Shawinigan (GV) — Le maire de Shawinigan, Michel Angers, ne veut pas en dire trop pour le moment, mais il assure que son engagement à passer à l’action pour le nettoyage du site de l’ancienne papeterie Belgo en 2018 n’est pas classé dans la filière 13.

«On est en plein travail d’ordre juridique», déclare-t-il. «Nous avons des rencontres prévues, mais tous les acteurs ont convenu de ne pas faire de déclarations publiques. Vous pouvez dire que nous sommes en action présentement.»
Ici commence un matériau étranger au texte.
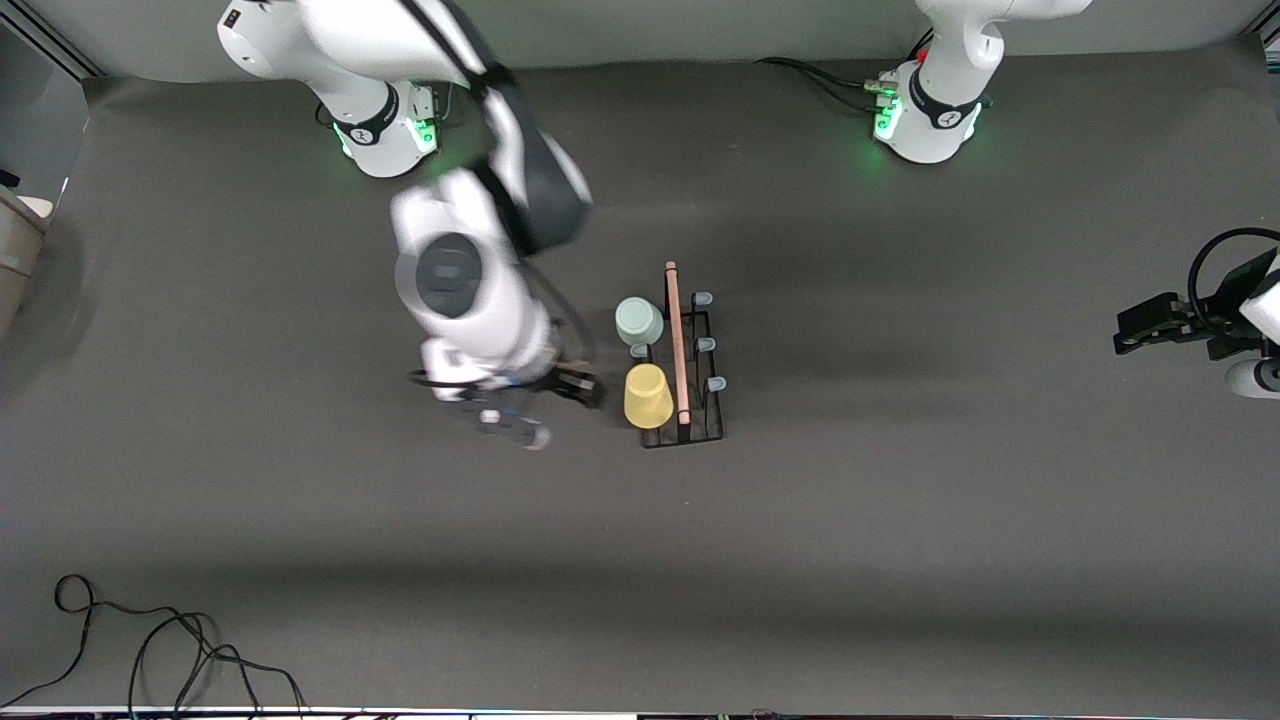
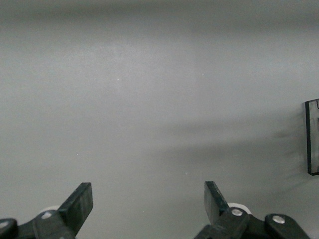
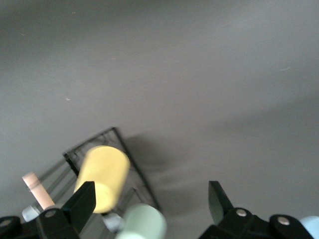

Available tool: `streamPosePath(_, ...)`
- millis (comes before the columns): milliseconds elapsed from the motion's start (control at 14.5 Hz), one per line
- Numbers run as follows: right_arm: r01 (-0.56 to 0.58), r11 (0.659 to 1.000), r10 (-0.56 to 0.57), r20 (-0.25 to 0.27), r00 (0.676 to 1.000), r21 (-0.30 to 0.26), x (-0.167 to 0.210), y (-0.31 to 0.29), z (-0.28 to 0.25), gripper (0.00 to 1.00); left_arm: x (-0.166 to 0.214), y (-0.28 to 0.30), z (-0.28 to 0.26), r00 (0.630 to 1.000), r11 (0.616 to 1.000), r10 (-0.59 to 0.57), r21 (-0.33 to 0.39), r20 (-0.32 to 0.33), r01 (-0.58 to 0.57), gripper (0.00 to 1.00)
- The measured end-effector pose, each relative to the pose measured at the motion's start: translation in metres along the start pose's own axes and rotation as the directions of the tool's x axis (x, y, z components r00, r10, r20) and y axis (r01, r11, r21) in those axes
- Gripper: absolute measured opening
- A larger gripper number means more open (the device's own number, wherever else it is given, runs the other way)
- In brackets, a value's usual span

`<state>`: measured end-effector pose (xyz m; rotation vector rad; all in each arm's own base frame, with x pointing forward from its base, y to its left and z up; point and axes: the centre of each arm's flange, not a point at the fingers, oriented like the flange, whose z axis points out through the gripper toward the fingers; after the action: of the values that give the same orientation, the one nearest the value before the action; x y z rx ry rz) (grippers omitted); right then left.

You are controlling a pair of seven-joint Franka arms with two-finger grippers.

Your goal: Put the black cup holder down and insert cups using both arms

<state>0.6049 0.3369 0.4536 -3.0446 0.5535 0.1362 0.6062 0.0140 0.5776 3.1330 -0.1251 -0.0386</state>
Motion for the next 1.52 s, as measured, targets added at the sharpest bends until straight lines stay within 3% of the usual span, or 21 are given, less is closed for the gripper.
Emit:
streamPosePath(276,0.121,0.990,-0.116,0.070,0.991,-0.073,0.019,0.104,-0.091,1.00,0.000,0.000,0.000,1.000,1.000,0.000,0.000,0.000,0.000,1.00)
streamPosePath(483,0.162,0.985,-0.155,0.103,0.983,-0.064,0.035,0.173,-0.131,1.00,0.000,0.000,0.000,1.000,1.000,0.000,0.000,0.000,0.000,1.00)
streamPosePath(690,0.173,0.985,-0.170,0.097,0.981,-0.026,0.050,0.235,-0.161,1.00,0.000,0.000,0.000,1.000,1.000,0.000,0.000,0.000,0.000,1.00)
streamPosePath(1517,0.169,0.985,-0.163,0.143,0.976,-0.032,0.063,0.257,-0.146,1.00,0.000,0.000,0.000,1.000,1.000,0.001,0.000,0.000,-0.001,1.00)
Rappelons que le propriétaire du site, Recyclage Arctic Béluga, n’a pas respecté la transaction civile intervenue avec la Ville en 2014. L’entreprise s’engageait alors à compléter tous les travaux au plus tard le 31 décembre 2017, ce qui est loin d’être réalisé. Au cours des dernières années, le ministère du Développement durable, de l’Environnement et de la Lutte contre les changements climatiques a fait parvenir une douzaine d’avis de non-conformité à Recyclage Arctic Béluga.
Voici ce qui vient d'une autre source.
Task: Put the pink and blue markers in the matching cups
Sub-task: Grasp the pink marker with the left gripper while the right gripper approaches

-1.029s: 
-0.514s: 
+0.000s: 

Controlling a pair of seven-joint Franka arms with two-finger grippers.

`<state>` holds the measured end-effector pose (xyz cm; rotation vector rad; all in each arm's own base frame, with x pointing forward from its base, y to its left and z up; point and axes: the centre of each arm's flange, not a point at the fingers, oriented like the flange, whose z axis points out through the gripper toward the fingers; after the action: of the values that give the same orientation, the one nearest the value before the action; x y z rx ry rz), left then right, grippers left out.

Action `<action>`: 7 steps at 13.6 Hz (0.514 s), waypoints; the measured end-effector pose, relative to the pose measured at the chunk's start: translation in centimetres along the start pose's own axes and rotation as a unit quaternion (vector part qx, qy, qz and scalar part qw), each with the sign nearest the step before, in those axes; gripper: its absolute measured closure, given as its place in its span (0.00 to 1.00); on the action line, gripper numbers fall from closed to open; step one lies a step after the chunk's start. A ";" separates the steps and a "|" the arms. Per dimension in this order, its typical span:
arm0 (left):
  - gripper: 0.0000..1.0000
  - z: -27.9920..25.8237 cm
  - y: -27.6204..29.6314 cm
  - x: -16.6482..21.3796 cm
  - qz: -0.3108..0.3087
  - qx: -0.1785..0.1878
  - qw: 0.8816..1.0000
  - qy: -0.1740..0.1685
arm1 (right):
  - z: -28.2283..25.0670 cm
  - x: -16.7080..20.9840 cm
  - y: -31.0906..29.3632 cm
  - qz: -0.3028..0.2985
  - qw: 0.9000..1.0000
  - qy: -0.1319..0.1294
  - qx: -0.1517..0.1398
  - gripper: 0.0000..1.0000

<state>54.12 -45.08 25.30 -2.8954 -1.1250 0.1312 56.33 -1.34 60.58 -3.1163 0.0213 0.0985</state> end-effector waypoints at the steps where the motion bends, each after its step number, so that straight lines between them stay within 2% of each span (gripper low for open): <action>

Cette entente prévoyait également que si l’entreprise ne respectait pas sa partie du contrat, la Ville pouvait exiger le montant équivalent à la valeur des travaux à compléter, sans excéder 700 000 $. M. Angers martèle que les citoyens de Shawinigan ne devraient pas payer pour ce gâchis à ciel ouvert.

À la fin novembre, le propriétaire de l’entreprise, Alain Gélinas, avait mentionné qu’il s’occupait de libérer les débris «à temps perdu». Il estimait qu’il lui restait trois mois de travail avant de conclure ce chantier controversé.

Il semble que le canal de communication entre l’entreprise et la Ville se trouve au point mort, puisque le maire précise que Recyclage Arctic Béluga ne fait pas partie des discussions en cours.